Our highlights of Part 2 are three leading women doctors who are carving their name in the surgical field. As they challenge the status quo, these remarkable women chose to be in a field most notable to be male-dominated. #BeBoldforChange, they are strong and brave—and they certainly dare to be different. First on the hot seat of our #DareTo series is Dr Farrah-Hani Imran, Consultant Plastic Surgeon.
One on one with Dr Farrah-Hani ImranDr Farrah-Hani graduated from the Royal College of Surgeons, Ireland (RCSI) in 2002 with the Association of Graduates Medal, where she also obtained her MRCS in 2005. She completed her MS (Plast Surg) from Universiti Sains Malaysia (USM) in 2010 and is currently the Head of Plastic & Reconstructive Surgery, Burns Unit & Wound Care Team in Universiti Kebangsaan Malaysia (UKM).
Dr Farrah-Hani brought glory to Malaysia as a pioneer National Rhythmic Gymnast, blazing the trail for future generations by being the first Malaysian to reach World Championships.
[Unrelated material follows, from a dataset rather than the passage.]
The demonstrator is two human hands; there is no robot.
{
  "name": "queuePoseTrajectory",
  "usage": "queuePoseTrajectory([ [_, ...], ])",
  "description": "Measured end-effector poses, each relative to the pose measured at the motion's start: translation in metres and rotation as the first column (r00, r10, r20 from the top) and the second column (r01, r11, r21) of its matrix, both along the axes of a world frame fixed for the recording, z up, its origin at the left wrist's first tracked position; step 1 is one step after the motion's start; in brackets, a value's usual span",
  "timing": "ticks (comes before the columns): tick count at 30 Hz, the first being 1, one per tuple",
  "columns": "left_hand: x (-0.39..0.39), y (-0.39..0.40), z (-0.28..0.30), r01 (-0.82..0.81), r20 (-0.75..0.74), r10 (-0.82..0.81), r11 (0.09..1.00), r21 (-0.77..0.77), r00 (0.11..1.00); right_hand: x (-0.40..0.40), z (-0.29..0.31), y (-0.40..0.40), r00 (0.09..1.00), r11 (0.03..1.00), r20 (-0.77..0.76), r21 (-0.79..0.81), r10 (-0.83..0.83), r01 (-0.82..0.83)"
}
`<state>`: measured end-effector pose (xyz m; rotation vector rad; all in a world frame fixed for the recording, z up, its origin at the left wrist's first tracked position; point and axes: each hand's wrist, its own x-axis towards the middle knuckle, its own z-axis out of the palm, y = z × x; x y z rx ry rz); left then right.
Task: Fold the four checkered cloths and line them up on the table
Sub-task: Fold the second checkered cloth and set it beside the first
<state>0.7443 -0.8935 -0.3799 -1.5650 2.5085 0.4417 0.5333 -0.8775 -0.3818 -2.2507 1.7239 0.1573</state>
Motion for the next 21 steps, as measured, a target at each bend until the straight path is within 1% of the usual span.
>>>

She was also the first Malaysian to earn the Constable Fellowship Award from the American Association of Plastics Surgeons, and to qualify for the EY Women Athletes Business Network Mentoring Program, by the IWF Leadership Foundation. She continues to serve the nation through pro-bono voluntary work as the Team Manager of the historic National Rhythmic Gymnastics Team at the 2017 SEA Games with a clean sweep of all gold and silver medals available and a National Transformation 2050 Youth Ambassador, under the Ministry of Youth and Sports.
Dr Farrah recalled an episode where a senior doctor asked her during a multi-disciplinary meeting on what do ‘plastics’ people actually do?
“I would like to make a few clarifications on the terminology: Plastic surgery is the overall umbrella term encompassing various branches such as burns, clefts, wound care, reconstruction, aesthetics, hand, craniofacial and many more.
To be a good Cosmetic Surgeon, you must be a good Plastic and Reconstructive Surgeon with a solid grounding in the principles of general surgery, to know how to deal with any eventuality.
“It is more than just nose jobs and tummy tucks. In public hospitals, we work closely with other teams. We manage life-threatening burns, reconstruct small to massive tissue defects, manage all types of wounds, repair cleft lips and cleft palates, contour bodies and so on,” replied Dr Farrah.
The duration of training is a minimum of 6 years after internship/housemanship. Then several months/years for gazettement.
The list of certified Plastic Surgeons can be found on the NSR website:
1. Was it always your ambition to be in this specialty? Tell us your journey.
In school I had three broad ambitions; medicine, law and performing arts. As life progressed, it narrowed down to medicine and specifically vascular, cardiothoracic, plastic surgery or orthopaedics. Eventually I pursued Plastic Surgery because to me, it is a marriage of the science and arts, echoing my sports background in Rhythmic Gymnastics, a marriage of sports and arts. [Smiles]
2. Gender bias occurs in many disciplines of academia, including medicine. Could you describe your experience as a female surgeon?
There have been multiple events of gender bias that I faced over the years, and still do, both as a national athlete and as a surgeon.
There was one amusing instance when I was a general surgical trainee. We were performing a laparoscopic assessment on an advanced simulated training model. As the consultant trainer passed my station, he provided complimentary feedback on my surgical skills. The trainee beside who was struggling with his sutures said, “of course she can suture, she’s a woman, they all sew at home.” I thought he was joking, but he was serious. The consultant, who was a gentleman - not missing a beat - advised him to respect his fellow trainees and had some stern words about respecting women.
The principle is to shake it off, learn from the experience and move on.
In my mind, we are all equals, regardless of titles, gender, field of specialty or delusions of grandeur. [Smiles]
3. Any specific challenges and obstacles that you had to overcome to get where you are right now?
It has been mostly dealing with pride and prejudice - without a Mr Darcy, unfortunately.
To some, I was an easy target; being a woman and former National Athlete. In one hospital, the bullying was jarring.
Currently, the only challenge is dealing with women-specific queries. Firstly, my husband and I are child-free by choice. Secondly, I love that am naturally curvier than my younger days. Yet caustic judgement of both are a weekly occurrence when I am in Malaysia.
All I can say is, we all have different paths. What is ideal for you, may not be ideal for others. In short, live and let live.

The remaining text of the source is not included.